Aubaine II: why are you saying that?
davepoobond: CHUCK YOU FARLEY switch the CH and F…
Aubaine II: i don’t know and charley…so why are you saying that?
davepoobond: man you’re slow
Aubaine II: yes…I am
davepoobond: FUCK YOU CHARLEY
Aubaine II: ok, I understand your saying that, but why?

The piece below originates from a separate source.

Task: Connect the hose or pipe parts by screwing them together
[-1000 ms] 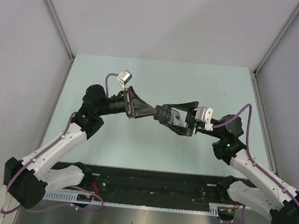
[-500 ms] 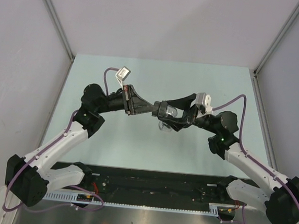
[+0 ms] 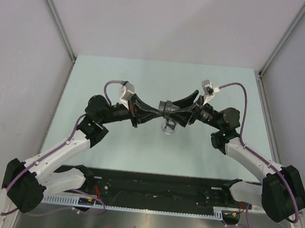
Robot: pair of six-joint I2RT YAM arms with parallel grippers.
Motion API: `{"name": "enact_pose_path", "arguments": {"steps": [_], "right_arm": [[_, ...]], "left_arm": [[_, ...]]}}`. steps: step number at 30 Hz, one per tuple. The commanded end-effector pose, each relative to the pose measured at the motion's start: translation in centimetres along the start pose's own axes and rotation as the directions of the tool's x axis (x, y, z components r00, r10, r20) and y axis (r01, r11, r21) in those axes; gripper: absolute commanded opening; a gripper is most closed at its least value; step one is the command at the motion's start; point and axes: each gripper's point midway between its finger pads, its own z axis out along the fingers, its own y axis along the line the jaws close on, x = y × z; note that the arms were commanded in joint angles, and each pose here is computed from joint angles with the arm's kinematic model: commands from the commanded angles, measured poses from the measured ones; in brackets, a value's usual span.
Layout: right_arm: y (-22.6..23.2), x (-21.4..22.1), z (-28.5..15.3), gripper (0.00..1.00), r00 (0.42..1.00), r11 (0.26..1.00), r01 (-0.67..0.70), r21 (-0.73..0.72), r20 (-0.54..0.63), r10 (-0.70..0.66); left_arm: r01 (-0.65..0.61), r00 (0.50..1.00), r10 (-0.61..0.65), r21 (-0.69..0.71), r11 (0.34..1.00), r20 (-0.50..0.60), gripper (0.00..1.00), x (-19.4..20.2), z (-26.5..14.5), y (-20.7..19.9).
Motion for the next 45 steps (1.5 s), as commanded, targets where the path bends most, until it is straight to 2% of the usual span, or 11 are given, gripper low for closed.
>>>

davepoobond: cause i hate you and your mom
Aubaine II: I don’t know you
davepoobond: and that stops me from hating you why?
Aubaine II: I don’t know
davepoobond: :-[
Aubaine II: ?
davepoobond: :-X
Aubaine II: Indeed…
davepoobond: :'(
davepoobond: lame ass
Aubaine II: who are you?
davepoobond: kurt hamet
Aubaine II: don’t know any kurt’s
davepoobond: have you seen Pearl Harbor
Aubaine II: yes
davepoobond: did you like it
Aubaine II: it had too much of a love story, took too long to get to the main part
Aubaine II: but it was alright
davepoobond: there’s no love story…what are you talking about
davepoobond: its just a buncha kids having sex in a parachute hangar
Aubaine II: close enough…
davepoobond: and they always show the money shot
davepoobond: i bet you like those dont you
Aubaine II: money shot?
davepoobond: yeah, the cum shot
davepoobond: where they show them having the orgasm
Aubaine II: I personally thought Tora Tora Tora was a better movie on Pearl Harbor….what does this have to do with anything anyways?
davepoobond: hrmm
davepoobond: lemme think
Aubaine II: take your time
davepoobond: sorry what
Aubaine II: nevermind
davepoobond: sweet dreams of rhythm and dancing
davepoobond: sweet dreams of passion througghhh the night
davepoobond: sweet dreams are taking overrrr
davepoobond: sweet dreams of dancing through the nighhtttt!
Aubaine II: ok…
davepoobond: oh now i remember
Previous message was not received by Aubaine II because of error (5:56:15 PM): User Aubaine II is not available.
–
I tried to warn him then, but it wouldn’t allow it.